### ASSIGNMENT
Scan the lines below for the word "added". Copy each line you find it in.
---------- DATA FOR ANALYSIS
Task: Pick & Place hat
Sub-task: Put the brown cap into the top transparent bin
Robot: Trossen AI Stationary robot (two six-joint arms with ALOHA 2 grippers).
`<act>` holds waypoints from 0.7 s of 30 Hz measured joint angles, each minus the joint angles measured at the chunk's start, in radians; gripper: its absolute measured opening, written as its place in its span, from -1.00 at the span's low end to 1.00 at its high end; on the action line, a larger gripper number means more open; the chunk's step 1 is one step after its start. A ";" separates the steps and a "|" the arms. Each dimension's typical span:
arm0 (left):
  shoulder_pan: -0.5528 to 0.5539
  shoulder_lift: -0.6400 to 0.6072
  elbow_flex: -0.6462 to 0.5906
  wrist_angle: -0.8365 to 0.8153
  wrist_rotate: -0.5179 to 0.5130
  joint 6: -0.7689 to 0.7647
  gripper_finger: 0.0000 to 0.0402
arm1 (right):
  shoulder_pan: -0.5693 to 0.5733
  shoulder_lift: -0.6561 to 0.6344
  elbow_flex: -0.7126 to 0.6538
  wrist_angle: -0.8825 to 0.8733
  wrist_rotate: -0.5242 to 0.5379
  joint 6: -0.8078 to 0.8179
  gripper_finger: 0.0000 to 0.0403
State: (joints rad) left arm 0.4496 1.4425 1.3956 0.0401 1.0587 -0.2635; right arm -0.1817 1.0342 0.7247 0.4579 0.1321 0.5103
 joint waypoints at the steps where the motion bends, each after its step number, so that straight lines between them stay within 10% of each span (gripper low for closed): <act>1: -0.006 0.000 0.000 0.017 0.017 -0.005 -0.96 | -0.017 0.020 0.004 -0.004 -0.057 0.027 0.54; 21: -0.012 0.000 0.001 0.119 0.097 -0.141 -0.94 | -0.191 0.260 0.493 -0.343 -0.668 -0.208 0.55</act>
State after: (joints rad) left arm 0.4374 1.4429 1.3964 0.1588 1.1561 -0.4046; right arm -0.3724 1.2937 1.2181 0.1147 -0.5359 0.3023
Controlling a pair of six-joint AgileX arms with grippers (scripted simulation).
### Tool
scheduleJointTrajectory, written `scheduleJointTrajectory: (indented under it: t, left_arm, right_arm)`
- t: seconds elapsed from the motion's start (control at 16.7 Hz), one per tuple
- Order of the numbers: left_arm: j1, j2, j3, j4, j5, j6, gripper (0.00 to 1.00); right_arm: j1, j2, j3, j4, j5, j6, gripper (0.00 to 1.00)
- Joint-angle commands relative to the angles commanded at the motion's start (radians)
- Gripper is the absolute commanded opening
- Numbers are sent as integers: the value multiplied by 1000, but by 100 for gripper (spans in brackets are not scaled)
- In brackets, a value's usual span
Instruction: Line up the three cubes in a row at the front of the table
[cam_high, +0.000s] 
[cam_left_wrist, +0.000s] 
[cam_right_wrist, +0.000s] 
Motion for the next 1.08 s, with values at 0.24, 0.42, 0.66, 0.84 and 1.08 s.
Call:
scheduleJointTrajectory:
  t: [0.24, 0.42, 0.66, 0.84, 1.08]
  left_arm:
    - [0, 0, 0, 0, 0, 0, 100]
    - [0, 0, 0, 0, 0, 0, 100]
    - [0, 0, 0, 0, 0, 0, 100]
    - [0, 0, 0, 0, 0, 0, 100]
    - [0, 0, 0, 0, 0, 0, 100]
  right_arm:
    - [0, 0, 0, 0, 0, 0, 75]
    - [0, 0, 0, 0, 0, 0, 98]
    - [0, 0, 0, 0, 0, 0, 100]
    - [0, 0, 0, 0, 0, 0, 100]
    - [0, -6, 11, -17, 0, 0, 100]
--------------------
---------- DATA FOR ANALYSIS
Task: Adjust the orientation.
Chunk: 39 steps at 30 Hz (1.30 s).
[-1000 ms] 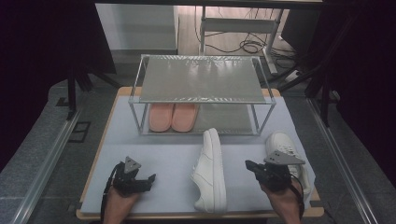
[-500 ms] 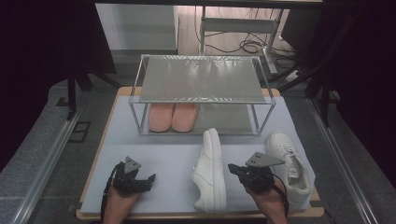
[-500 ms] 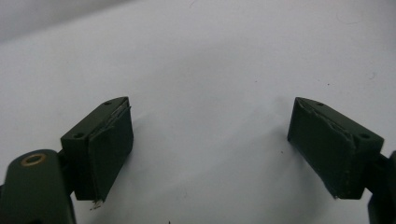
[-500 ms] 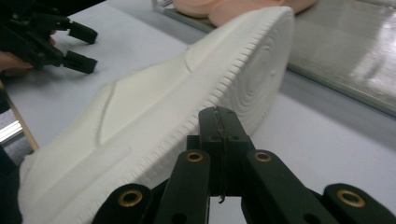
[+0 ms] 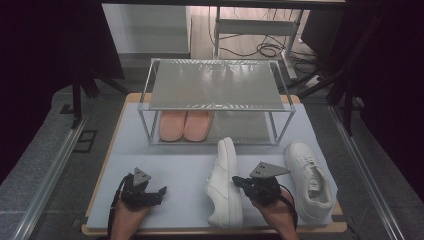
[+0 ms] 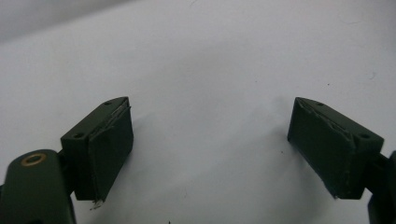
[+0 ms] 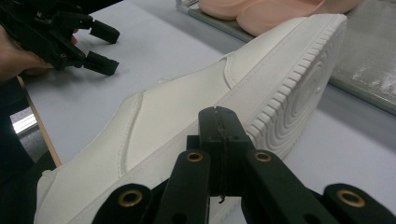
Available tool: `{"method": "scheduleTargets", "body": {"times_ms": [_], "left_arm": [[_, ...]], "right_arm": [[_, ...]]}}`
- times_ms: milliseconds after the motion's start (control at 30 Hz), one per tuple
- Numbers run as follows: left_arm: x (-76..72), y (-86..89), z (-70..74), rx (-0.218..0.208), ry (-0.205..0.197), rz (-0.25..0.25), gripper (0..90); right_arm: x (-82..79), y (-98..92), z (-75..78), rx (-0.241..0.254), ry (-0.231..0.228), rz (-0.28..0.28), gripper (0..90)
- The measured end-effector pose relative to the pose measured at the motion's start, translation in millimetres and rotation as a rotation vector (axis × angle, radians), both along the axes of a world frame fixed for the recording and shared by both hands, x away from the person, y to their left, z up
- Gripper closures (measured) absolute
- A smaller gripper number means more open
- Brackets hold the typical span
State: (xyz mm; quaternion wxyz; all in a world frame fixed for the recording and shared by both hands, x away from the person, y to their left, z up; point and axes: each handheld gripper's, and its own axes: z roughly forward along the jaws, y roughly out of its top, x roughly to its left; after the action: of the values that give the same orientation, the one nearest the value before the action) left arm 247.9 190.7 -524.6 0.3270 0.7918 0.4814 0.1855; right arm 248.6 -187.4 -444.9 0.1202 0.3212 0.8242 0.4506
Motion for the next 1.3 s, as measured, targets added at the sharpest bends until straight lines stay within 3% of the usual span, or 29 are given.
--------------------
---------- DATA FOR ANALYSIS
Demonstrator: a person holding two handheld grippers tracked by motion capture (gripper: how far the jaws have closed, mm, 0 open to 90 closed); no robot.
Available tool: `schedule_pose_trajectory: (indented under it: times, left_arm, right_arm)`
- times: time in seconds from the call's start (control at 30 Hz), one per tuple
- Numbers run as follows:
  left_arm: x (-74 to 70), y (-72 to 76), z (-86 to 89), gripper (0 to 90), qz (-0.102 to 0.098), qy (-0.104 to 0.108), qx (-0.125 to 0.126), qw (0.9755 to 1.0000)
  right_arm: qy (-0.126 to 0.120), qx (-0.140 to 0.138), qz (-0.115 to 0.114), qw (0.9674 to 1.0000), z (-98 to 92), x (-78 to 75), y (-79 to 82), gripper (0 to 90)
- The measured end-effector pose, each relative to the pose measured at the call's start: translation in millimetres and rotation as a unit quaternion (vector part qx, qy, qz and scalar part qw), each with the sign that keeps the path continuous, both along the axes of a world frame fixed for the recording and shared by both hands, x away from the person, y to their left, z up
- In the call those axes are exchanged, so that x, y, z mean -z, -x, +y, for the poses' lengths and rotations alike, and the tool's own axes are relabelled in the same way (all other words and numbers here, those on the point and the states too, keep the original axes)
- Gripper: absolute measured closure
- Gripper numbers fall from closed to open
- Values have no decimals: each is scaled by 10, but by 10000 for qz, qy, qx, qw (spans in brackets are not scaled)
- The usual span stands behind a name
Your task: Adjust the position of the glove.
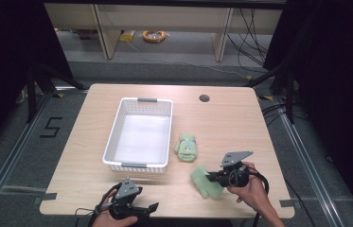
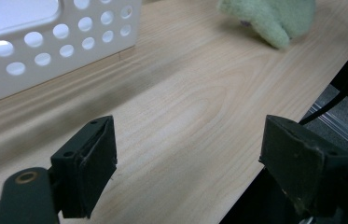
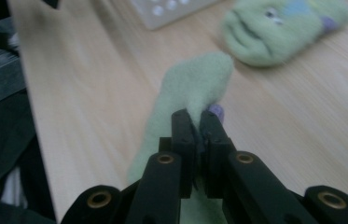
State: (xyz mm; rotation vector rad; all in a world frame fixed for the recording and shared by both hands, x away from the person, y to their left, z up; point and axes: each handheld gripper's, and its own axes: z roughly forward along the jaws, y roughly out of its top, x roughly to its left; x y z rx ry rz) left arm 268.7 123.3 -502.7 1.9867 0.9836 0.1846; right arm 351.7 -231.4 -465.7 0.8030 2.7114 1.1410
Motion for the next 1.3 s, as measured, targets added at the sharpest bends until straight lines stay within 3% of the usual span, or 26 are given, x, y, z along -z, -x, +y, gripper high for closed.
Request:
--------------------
### RESPONSE AREA
Motion for the next 1.3 s, as measured, targets added at the sharpest bends until straight lines stay within 3% of the usual span, or 29 are given.
Motion for the next 1.3 s, as measured, targets added at the sharpest bends until straight lines stay within 3% of the usual span, or 26 are given, x, y, z along -z, -x, +y, gripper high for closed.

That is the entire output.